In the SPDM version, the code outside parallel regions requires an additional check to force sequential execution, but the overhead of this operation is negligible (maximum 3 cycles). The additional code (highlighted in bold) is functionally equivalent to the code produced by the compiler for OpenMP, so it is not a source of overhead. Moreover, additional code optimizations are possible for the computation of static loop bounds because they are in the same code block. The SPMD interface requires to provide additional parameters (start and end indices), while OpenMP totally hides these details. The transformation from

OpenMP-annotated code to its SPMD variant is syntactically well-defined; consequently, it can be performed as a source-to-source translation or a direct modification to the data structures in the compiler front-end. From this perspective, Table 1 provides a map to translate the OpenMP directives into an equivalent code adopting the SPMD helper functions. In addition to these guidelines, an additional requirement derives from the main difference between for/join and SPMD paradigms: the code outside an OpenMP parallel region must be executed by core 0. This behavior can be easily enforced by adding a conditional statement to the code regions that are not annotated.

In this work, we adopted a source-to-source approach. We prototyped our methodology using ROSE [20], an open-source tool developed at Lawrence Livermore National Laboratory to enable source-to-source program analysis and transformation. ROSE produces a high-level representation of the source code based on an abstract syntax tree (AST). It provides an API to analyze and modify the AST representation to derive a modified source code. We modified the standard ROSE flow for lowering OpenMP directives as follows:

- visiting the AST structure, the code outside a parallel region is enclosed by an if statement to ensure sequential execution;
- the computation of the loop bounds for the parallel loops is performed using the SPMD helper macros, which are placed at the beginning of the helper function to promote optimizations such as CSE;
- barriers and critical regions are mapped on the related SPMD functions, replacing the call to libgomp functions.

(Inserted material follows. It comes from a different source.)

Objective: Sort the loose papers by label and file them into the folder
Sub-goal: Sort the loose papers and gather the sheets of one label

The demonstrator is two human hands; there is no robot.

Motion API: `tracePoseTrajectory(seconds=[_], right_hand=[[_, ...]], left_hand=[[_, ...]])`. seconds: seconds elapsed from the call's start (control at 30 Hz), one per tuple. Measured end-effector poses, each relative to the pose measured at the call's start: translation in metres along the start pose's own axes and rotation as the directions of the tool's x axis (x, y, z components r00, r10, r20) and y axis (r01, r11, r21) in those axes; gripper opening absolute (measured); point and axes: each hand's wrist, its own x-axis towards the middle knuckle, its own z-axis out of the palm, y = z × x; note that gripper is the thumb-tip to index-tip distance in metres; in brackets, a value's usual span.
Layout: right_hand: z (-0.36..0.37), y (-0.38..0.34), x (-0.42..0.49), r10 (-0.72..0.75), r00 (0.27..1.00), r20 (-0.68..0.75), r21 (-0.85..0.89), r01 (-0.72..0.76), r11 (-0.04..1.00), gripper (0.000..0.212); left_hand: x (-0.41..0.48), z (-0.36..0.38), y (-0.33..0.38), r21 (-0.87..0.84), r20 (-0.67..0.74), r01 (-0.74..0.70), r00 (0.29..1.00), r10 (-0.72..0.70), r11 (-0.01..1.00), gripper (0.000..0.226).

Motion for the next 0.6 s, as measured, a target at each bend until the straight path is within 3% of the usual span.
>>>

This transformation flow is automatically applied to the OpenMP program, and any additional modification is required to the programmer. The current prototype supports the OpenMP directives used by the benchmarks, which are reported in Table 2. Future extensions are discussed in Section 8.

#### 5 Benchmarks

To compare the runtimes on the target multi-core architecture, we evaluate the performance of eight benchmarks that are commonly used in DSP for feature extraction, classification, and basic linear algebra functions. Table 2 reports the OpenMP directives used to parallelize the benchmarks, their application domains, and the percentage of parallelizable code.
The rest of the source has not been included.